Face Verification: ArcFace vs InfoNCE
How far can contrastive loss get us compared to margin-based classification?
Most modern face verification systems are trained as classifiers — and then the classifier is thrown away. ArcFace learns a softmax head over identity classes, enforces angular margins, and discards it at inference.
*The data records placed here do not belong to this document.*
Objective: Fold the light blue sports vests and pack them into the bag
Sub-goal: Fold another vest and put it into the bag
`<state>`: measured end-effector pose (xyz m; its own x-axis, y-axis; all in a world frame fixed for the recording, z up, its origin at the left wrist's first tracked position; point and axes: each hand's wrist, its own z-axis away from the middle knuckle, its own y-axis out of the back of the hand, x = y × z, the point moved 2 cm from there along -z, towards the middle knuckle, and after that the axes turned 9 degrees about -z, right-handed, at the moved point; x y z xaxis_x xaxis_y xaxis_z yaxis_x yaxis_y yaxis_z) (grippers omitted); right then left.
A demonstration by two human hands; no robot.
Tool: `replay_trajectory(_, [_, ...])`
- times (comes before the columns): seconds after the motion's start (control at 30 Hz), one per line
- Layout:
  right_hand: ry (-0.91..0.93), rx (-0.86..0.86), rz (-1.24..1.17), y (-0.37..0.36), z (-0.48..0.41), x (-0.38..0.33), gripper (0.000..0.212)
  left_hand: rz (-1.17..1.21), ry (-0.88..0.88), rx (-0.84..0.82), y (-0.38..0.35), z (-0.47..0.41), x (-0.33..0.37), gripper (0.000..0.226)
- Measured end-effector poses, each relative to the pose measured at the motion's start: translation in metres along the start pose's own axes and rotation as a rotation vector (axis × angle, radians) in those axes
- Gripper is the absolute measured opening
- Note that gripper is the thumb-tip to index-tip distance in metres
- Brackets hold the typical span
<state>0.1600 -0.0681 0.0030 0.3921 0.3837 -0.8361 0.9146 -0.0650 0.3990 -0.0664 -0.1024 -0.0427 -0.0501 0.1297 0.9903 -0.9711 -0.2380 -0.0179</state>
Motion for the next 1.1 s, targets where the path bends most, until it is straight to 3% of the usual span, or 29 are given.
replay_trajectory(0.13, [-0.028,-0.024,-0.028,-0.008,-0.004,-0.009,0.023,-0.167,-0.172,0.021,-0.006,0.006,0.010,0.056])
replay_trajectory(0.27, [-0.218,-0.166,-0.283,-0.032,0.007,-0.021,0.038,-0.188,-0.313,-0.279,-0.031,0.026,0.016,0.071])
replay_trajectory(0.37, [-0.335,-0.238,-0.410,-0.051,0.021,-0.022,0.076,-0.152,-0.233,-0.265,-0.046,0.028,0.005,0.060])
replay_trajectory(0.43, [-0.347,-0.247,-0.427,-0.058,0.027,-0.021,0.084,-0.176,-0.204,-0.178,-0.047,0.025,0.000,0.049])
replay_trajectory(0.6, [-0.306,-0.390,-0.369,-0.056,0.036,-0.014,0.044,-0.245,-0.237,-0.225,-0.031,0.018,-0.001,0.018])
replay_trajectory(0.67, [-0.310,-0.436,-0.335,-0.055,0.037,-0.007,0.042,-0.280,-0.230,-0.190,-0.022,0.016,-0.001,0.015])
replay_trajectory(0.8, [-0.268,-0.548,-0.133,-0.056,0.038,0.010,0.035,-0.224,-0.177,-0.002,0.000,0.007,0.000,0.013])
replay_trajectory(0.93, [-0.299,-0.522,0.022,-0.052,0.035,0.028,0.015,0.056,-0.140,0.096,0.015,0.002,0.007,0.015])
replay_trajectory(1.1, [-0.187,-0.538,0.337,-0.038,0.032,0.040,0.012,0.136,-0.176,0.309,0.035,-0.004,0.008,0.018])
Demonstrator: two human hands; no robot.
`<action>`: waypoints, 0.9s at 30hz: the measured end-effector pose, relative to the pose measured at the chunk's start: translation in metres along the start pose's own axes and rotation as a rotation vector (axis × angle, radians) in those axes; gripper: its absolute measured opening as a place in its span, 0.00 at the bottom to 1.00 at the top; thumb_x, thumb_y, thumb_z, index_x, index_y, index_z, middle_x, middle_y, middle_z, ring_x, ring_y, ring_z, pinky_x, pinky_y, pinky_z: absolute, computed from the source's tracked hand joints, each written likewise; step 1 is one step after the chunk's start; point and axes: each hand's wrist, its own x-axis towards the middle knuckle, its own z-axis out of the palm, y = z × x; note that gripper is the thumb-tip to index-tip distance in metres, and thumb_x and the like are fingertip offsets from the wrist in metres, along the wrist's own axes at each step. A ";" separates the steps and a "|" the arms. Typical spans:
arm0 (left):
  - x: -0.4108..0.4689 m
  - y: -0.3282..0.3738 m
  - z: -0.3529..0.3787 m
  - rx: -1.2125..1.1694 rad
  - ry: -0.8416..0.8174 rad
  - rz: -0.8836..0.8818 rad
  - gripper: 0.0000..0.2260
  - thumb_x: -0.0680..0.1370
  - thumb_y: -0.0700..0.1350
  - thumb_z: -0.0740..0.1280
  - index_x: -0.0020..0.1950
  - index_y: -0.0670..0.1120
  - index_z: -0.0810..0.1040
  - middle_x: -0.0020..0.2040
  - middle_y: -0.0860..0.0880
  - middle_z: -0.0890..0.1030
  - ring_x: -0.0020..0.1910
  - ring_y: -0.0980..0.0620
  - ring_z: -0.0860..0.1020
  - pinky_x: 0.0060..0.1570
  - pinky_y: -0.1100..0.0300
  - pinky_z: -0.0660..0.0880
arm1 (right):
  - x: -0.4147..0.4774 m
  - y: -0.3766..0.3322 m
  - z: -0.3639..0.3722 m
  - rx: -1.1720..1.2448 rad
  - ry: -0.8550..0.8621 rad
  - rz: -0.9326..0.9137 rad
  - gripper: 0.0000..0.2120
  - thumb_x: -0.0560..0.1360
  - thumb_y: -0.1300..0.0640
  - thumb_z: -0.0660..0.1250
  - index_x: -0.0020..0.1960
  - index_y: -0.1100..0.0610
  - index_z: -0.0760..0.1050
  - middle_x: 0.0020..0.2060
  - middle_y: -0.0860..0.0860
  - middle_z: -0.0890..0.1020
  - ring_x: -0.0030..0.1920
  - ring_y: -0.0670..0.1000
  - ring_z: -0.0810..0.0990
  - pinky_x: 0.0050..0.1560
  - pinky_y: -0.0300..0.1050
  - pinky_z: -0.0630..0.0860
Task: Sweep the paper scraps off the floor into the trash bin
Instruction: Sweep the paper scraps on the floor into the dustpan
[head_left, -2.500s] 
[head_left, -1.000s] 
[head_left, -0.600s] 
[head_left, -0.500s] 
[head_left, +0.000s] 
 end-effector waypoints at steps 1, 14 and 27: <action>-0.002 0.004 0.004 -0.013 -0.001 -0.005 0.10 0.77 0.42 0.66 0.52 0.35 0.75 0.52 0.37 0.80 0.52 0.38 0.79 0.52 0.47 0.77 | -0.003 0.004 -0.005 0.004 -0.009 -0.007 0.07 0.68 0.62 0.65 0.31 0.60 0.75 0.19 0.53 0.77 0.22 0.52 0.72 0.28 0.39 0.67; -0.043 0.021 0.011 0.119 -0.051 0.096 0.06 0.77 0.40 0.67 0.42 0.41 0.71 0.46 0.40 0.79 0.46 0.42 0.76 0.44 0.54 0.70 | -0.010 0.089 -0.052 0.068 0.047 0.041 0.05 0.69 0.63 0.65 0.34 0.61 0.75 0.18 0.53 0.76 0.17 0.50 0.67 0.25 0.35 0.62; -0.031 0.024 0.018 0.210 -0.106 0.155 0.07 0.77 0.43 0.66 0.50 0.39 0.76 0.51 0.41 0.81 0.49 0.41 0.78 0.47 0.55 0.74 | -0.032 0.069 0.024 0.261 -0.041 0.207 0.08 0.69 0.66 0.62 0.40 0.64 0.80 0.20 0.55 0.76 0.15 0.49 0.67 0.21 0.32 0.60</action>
InfoNCE offers a more direct path: optimize embedding similarity itself, the same objective behind CLIP. This project puts them head-to-head on the same backbone and data.
Results
All models trained on MS1M-ArcFace (85K identities), evaluated with 10-fold cross-validation at FAR@0.001.
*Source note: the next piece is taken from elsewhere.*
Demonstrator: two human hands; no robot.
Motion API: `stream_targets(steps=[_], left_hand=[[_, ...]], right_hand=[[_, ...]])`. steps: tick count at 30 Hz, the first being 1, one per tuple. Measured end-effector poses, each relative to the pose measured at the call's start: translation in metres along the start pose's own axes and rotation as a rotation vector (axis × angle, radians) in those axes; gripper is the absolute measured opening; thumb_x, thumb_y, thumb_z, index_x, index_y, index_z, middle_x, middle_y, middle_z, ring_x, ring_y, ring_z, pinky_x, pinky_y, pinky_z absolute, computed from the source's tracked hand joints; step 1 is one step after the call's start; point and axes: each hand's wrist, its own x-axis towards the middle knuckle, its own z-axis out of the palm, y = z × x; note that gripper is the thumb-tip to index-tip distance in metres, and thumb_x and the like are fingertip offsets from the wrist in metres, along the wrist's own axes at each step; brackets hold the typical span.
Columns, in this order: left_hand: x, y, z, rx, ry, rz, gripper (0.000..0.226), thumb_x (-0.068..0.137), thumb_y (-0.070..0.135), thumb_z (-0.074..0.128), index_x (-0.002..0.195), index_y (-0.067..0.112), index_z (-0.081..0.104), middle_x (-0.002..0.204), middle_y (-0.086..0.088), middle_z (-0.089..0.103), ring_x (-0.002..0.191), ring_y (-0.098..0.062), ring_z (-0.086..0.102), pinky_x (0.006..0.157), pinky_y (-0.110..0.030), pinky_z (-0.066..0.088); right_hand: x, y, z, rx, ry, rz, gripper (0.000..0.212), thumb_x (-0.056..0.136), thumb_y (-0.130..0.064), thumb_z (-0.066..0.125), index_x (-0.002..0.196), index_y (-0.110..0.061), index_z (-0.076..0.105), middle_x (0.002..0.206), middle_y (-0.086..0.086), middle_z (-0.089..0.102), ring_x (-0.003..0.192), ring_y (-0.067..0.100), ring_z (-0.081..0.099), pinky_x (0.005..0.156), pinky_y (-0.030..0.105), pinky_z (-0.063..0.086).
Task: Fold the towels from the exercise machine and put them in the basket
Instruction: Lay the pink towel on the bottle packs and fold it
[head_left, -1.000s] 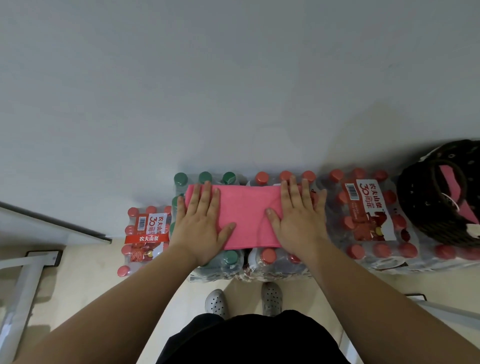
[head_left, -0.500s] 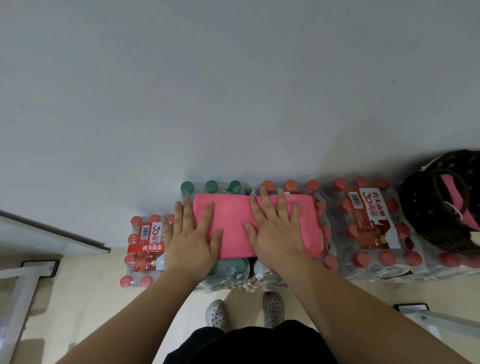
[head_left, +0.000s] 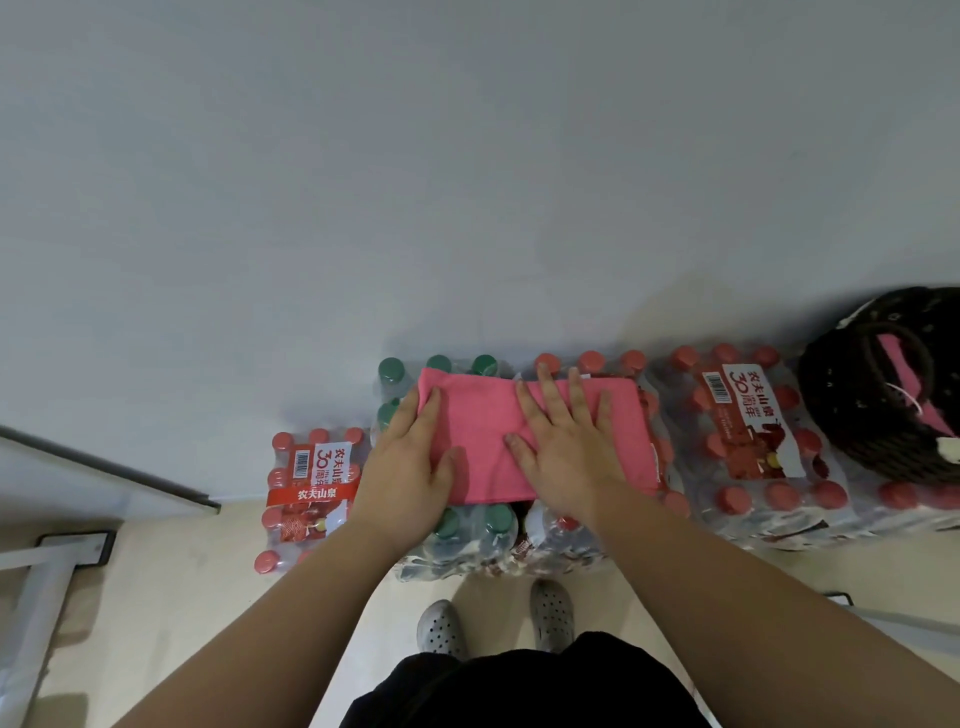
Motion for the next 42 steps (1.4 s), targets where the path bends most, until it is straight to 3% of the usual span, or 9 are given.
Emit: stream_targets(steps=[7,14,18,23,28,33,36,39,42], left_hand=[[-0.001,0.058,-0.022,-0.115,0.016,0.126,0.084,0.081,-0.001,0.056,0.157,0.016,0.024,0.163,0.002,0.014,0.139,-0.007,0.024,0.096,0.006,0.017],[0.024,0.122,0.013,-0.059,-0.084,0.178,0.089,0.078,-0.005,0.051,0.158,0.015,0.018,0.163,-0.001,0.013,0.147,-0.014,0.022,0.105,0.0,0.011],[0.045,0.15,0.056,0.019,-0.165,0.161,0.09,0.075,-0.007,0.049,0.157,0.009,0.016,0.163,-0.009,0.013,0.15,-0.02,0.017,0.113,-0.012,0.018],[0.053,0.173,0.093,0.057,-0.229,0.129,0.079,0.086,0.005,0.051,0.157,0.009,0.018,0.165,-0.009,0.009,0.152,-0.017,0.005,0.112,-0.013,0.016],[0.045,0.166,0.102,-0.072,-0.177,0.097,0.048,0.09,0.022,0.055,0.137,0.017,0.046,0.162,-0.006,0.025,0.139,-0.025,0.041,0.111,-0.032,0.036],[0.03,0.148,0.093,0.013,0.105,0.119,0.038,0.084,0.013,0.051,0.121,0.014,0.059,0.139,-0.005,0.051,0.107,-0.025,0.061,0.089,-0.041,0.053],[0.032,0.14,0.093,0.286,0.119,0.108,0.06,0.087,0.036,0.043,0.143,0.015,0.047,0.153,-0.009,0.042,0.135,-0.033,0.044,0.11,-0.048,0.036],[0.042,0.135,0.104,0.479,-0.1,0.072,0.077,0.093,0.063,0.022,0.158,0.022,0.01,0.167,-0.001,0.003,0.153,-0.025,-0.005,0.12,-0.052,-0.005],[0.045,0.132,0.119,0.584,-0.176,0.074,0.085,0.093,0.072,0.013,0.158,0.022,-0.009,0.166,-0.001,-0.013,0.15,-0.024,-0.021,0.117,-0.056,-0.016]], right_hand=[[-0.025,0.032,-0.014,0.608,0.243,0.02,0.07,0.098,-0.062,0.026,0.156,-0.022,0.03,0.165,-0.004,0.018,0.153,0.013,0.006,0.125,0.041,0.011],[-0.05,0.087,-0.023,0.938,0.235,0.135,0.048,0.103,-0.048,0.037,0.142,-0.024,0.051,0.146,-0.004,0.049,0.133,0.008,0.043,0.115,0.038,0.036],[-0.048,0.106,-0.026,1.224,0.083,0.121,0.064,0.09,-0.073,0.038,0.144,-0.039,0.045,0.145,-0.008,0.053,0.131,0.006,0.05,0.113,0.034,0.039],[-0.042,0.122,-0.03,1.313,0.018,0.069,0.036,0.104,-0.036,0.045,0.139,-0.038,0.051,0.13,-0.027,0.056,0.12,-0.015,0.049,0.102,0.009,0.037],[-0.029,0.133,-0.032,1.239,-0.009,0.005,0.035,0.102,-0.023,0.053,0.136,-0.024,0.059,0.135,-0.01,0.06,0.127,0.0,0.052,0.107,0.015,0.038],[-0.022,0.134,-0.027,1.056,0.037,0.045,0.029,0.09,-0.023,0.072,0.119,-0.019,0.072,0.108,-0.005,0.073,0.096,0.004,0.066,0.094,0.029,0.053],[-0.026,0.135,-0.028,0.996,0.042,0.039,0.033,0.084,-0.02,0.077,0.116,-0.023,0.069,0.095,-0.007,0.066,0.069,-0.003,0.057,0.071,0.011,0.048],[-0.026,0.139,-0.027,0.777,0.061,-0.041,0.037,0.084,-0.023,0.076,0.119,-0.024,0.066,0.114,-0.005,0.053,0.095,0.009,0.059,0.094,0.024,0.048],[-0.029,0.143,-0.028,0.46,0.093,-0.123,0.042,0.085,-0.036,0.072,0.124,-0.024,0.063,0.118,-0.001,0.048,0.104,0.02,0.056,0.096,0.035,0.049]])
| Experiment | LFW | CFP-FF | CFP-FP |
|---|---|---|---|
| ArcFace (ResNet-50) | 99.72% | 99.80% | 95.84% |
| InfoNCE (ResNet-50) | 99.55% | 99.59% | 87.89% |
InfoNCE nearly matches ArcFace on frontal benchmarks but drops 8 points on CFP-FP (pose variation). I surmise this is largely a supervision asymmetry. Both losses are softmax cross-entropy — the difference is what goes in the denominator:
In ArcFace, each sample is pulled toward one positive class center and pushed away from all other 85,741 centers — fixed and always present. In InfoNCE, each sample is pulled toward one positive and pushed away from 1,448 other samples in the mini-batch — these change every iteration. CLIP uses 32,768-size batches; this suggests that increasing batch size may help narrow InfoNCE’s performance gap on harder benchmarks such as CFP-FP.
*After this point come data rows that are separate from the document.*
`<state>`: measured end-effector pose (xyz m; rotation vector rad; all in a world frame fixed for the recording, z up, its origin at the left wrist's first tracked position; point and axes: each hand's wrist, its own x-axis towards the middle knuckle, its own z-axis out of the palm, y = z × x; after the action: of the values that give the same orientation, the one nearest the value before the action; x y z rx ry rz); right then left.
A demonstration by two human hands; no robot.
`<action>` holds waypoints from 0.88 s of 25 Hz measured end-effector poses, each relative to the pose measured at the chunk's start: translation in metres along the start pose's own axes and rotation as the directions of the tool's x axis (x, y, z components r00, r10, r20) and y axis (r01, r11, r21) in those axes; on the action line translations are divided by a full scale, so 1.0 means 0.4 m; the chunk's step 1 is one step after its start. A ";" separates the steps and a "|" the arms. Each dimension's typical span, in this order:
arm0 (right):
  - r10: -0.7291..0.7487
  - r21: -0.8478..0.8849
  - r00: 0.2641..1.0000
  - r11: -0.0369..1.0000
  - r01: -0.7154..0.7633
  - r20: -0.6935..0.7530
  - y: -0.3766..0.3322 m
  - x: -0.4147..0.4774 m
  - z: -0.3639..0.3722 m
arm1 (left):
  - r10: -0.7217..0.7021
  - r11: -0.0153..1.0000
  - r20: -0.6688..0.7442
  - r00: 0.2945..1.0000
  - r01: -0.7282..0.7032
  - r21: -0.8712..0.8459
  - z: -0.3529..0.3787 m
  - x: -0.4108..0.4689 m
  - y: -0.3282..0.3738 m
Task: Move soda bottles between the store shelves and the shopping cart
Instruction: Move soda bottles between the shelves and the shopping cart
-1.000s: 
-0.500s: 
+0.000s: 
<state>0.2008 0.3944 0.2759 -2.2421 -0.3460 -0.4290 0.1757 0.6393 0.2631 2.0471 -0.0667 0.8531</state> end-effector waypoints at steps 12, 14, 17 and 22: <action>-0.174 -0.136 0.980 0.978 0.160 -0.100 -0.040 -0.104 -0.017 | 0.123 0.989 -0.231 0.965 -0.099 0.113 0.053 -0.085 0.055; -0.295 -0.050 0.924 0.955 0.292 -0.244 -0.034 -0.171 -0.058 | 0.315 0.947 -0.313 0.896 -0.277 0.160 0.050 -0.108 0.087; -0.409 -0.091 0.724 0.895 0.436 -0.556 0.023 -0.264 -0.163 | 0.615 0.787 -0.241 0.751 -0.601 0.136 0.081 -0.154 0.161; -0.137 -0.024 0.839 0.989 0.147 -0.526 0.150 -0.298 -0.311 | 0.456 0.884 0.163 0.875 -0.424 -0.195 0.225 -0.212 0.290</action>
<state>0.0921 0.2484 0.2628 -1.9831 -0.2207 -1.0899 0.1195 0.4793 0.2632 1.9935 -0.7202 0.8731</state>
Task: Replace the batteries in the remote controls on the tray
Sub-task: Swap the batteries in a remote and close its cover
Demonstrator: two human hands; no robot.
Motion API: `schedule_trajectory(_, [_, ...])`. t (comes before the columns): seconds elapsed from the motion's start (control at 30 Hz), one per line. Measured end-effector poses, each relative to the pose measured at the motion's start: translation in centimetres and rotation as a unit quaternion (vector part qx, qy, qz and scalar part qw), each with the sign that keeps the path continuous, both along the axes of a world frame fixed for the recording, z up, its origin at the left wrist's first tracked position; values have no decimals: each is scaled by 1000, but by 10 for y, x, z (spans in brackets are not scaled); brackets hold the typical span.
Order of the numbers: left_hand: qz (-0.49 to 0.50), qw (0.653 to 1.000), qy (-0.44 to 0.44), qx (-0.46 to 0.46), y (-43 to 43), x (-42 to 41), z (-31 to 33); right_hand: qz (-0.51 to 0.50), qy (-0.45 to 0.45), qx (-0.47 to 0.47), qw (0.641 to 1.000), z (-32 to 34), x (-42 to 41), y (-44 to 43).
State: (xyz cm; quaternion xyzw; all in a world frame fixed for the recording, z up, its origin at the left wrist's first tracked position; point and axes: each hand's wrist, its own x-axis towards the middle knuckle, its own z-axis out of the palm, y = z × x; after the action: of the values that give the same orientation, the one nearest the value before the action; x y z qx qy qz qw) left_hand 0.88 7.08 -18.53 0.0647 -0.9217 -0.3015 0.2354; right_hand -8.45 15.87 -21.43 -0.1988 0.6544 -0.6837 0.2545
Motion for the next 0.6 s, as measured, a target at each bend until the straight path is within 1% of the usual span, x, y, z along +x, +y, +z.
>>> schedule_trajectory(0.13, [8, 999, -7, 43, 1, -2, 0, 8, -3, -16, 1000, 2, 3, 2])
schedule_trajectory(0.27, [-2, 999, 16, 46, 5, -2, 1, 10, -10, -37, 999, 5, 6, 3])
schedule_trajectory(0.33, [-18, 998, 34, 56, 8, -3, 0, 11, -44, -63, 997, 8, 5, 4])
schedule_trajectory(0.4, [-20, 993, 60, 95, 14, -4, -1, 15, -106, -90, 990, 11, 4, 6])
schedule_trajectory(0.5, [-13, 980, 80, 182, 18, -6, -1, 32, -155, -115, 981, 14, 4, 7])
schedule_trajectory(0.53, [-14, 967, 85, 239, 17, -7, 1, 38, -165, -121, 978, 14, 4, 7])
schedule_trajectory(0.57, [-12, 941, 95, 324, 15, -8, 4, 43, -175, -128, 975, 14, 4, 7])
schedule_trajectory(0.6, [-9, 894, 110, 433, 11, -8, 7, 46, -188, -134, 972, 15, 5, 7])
However, InfoNCE’s lack of fixed class centers may be a structural advantage. ArcFace embeds all faces on a hypersphere populated by 85,741 learned class centers — at inference, unseen faces tend to snap to the nearest center rather than occupying their own region of the space (see Embedding space analysis below). InfoNCE has no such centers: the embedding space is shaped entirely by pairwise similarity, which may allow unseen identities to distribute more freely.
Side experiments
Does adding contrastive loss help ArcFace?
Hybrid loss (ArcFace + 0.5 × InfoNCE) yields no improvement — contrastive regularization adds nothing over ArcFace’s margin alone.
| Experiment | LFW | CFP-FF | CFP-FP |
|---|---|---|---|
| ArcFace (ResNet-50) | 99.72% | 99.80% | 95.84% |
| InfoNCE (ResNet-50) | 99.55% | 99.59% | 87.89% |
| ArcFace + InfoNCE (ResNet-50) | 99.72% | 99.73% | 95.30% |
Do foundation models transfer to faces?
Frozen CLIP, DINOv2, and I-JEPA perform poorly for identity discrimination (52–68% LFW), indicating that generic visual pretraining does not yield face-discriminative embeddings.
| Experiment | LFW | CFP-FF | CFP-FP |
|---|---|---|---|
| ArcFace (ResNet-50) | 99.72% | 99.80% | 95.84% |
| InfoNCE (ResNet-50) | 99.55% | 99.59% | 87.89% |
| ArcFace + InfoNCE (ResNet-50) | 99.72% | 99.73% | 95.30% |
| CLIP ViT-B/32 (frozen) | 68.35% | 69.01% | 56.69% |
| DINOv2 ViT-B/14 (frozen) | 57.85% | 51.39% | 50.43% |
| I-JEPA ViT-H/14 (frozen) | 52.57% | 51.64% | 50.13% |
LoRA adaptation of foundation models
LoRA (rank=8, <1% trainable params) with InfoNCE recovers foundation models to 89–96% LFW. DINOv2 leads on CFP-FF (96.81%), but all remain well below ResNet-50 trained from scratch on identity supervision.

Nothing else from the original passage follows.